The softening point of the tackifier resin is not particularly limited. From the viewpoint of improving cohesive force, a tackifier resin having a softening point (softening temperature) of about 80 ℃ or higher (preferably about 100 ℃ or higher) can be preferably used. For example, a phenolic tackifying resin (terpene phenol resin or the like) having such a softening point can be preferably used. In a preferred embodiment, a terpene-phenol resin having a softening point of about 135 ℃ or higher (further about 140 ℃ or higher) can be used. The upper limit of the softening point of the tackifier resin is not particularly limited. From the viewpoint of adhesion to an adherend or a base film, a tackifier resin having a softening point of about 200 ℃ or less (more preferably about 180 ℃ or less) can be preferably used. The softening point of the tackifier resin can be measured by a softening point test method (ring and ball method) specified in JIS K2207.

A preferable embodiment includes an embodiment in which the tackifier resin contains 1 or 2 or more kinds of phenol-based tackifier resins (for example, terpene-phenol resins). The techniques disclosed herein may be preferably implemented in such a manner that about 25 wt% or more (more preferably about 30 wt% or more) of the total amount of the tackifier resin is a terpene-phenol resin, for example. About 50 wt% or more of the total amount of the tackifier resin may be the terpene-phenol resin, or about 80 wt% or more (for example, about 90 wt% or more) may be the terpene-phenol resin. Substantially all (for example, about 95 wt% or more and 100 wt% or less, and further about 99 wt% or more and 100 wt% or less) of the tackifier resin may be the terpene-phenol resin.

In the embodiment using a tackifier resin, the content of the tackifier resin is not particularly limited, and can be selected according to the purpose and the use mode of the pressure-sensitive adhesive sheet. The content of the tackifier resin may be about 5 parts by weight or more and about 8 parts by weight or more (for example, about 10 parts by weight or more) with respect to 100 parts by weight of the acrylic polymer. The technique disclosed herein can also be preferably carried out in such a manner that the content of the tackifier resin is about 15 parts by weight or more relative to 100 parts by weight of the acrylic polymer. The upper limit of the content of the tackifier resin is not particularly limited. From the viewpoint of compatibility with the acrylic polymer and deformation resistance, the content of the tackifier resin is suitably about 70 parts by weight or less, preferably about 55 parts by weight or less, and more preferably about 45 parts by weight or less (for example, about 40 parts by weight or less, and typically about 30 parts by weight or less) with respect to 100 parts by weight of the acrylic polymer.

(other additives)

The pressure-sensitive adhesive composition may contain, in addition to the above-mentioned components, various additives generally used in the field of pressure-sensitive adhesives, such as a leveling agent, a crosslinking aid, a plasticizer, a softening agent, an antistatic agent, an anti-aging agent, an ultraviolet absorber, an antioxidant, and a light stabilizer, as required.
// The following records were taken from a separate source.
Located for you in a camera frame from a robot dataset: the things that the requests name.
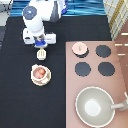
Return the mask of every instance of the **black table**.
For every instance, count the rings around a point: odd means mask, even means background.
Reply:
[[[47,59],[36,58],[38,49],[20,41],[22,17],[10,17],[0,50],[0,128],[66,128],[66,41],[111,41],[107,16],[62,17],[45,22],[46,32],[57,34],[57,43],[46,49]],[[34,64],[47,66],[51,81],[34,85]]]

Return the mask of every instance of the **black circular marker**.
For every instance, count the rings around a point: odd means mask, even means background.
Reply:
[[[115,73],[114,66],[109,62],[100,63],[98,70],[103,76],[112,76]]]
[[[106,58],[111,55],[111,49],[106,45],[99,45],[96,48],[96,54],[100,57]]]
[[[90,71],[91,71],[91,68],[89,64],[87,64],[86,62],[79,62],[75,66],[75,72],[79,76],[82,76],[82,77],[87,76],[89,75]]]
Since conventionally known substances can be used for such various additives by a conventional method, and are not characteristic of the present invention, detailed description thereof will be omitted.

The adhesive layer disclosed herein may be an adhesive layer formed from a water-based adhesive composition, a solvent-based adhesive composition, a hot-melt adhesive composition, or an active energy ray-curable adhesive composition. The aqueous pressure-sensitive adhesive composition is a pressure-sensitive adhesive composition in a form containing a pressure-sensitive adhesive (pressure-sensitive adhesive layer-forming component) in a solvent (aqueous solvent) mainly containing water, and typically includes a pressure-sensitive adhesive composition called an aqueous dispersion type pressure-sensitive adhesive composition (a composition in which at least a part of the pressure-sensitive adhesive is dispersed in water) and the like. The solvent-based adhesive composition is an adhesive composition in which an adhesive is contained in an organic solvent. The technique disclosed herein can be carried out particularly preferably in a mode having an adhesive layer formed from a solvent-based adhesive composition from the viewpoint of adhesive properties and the like.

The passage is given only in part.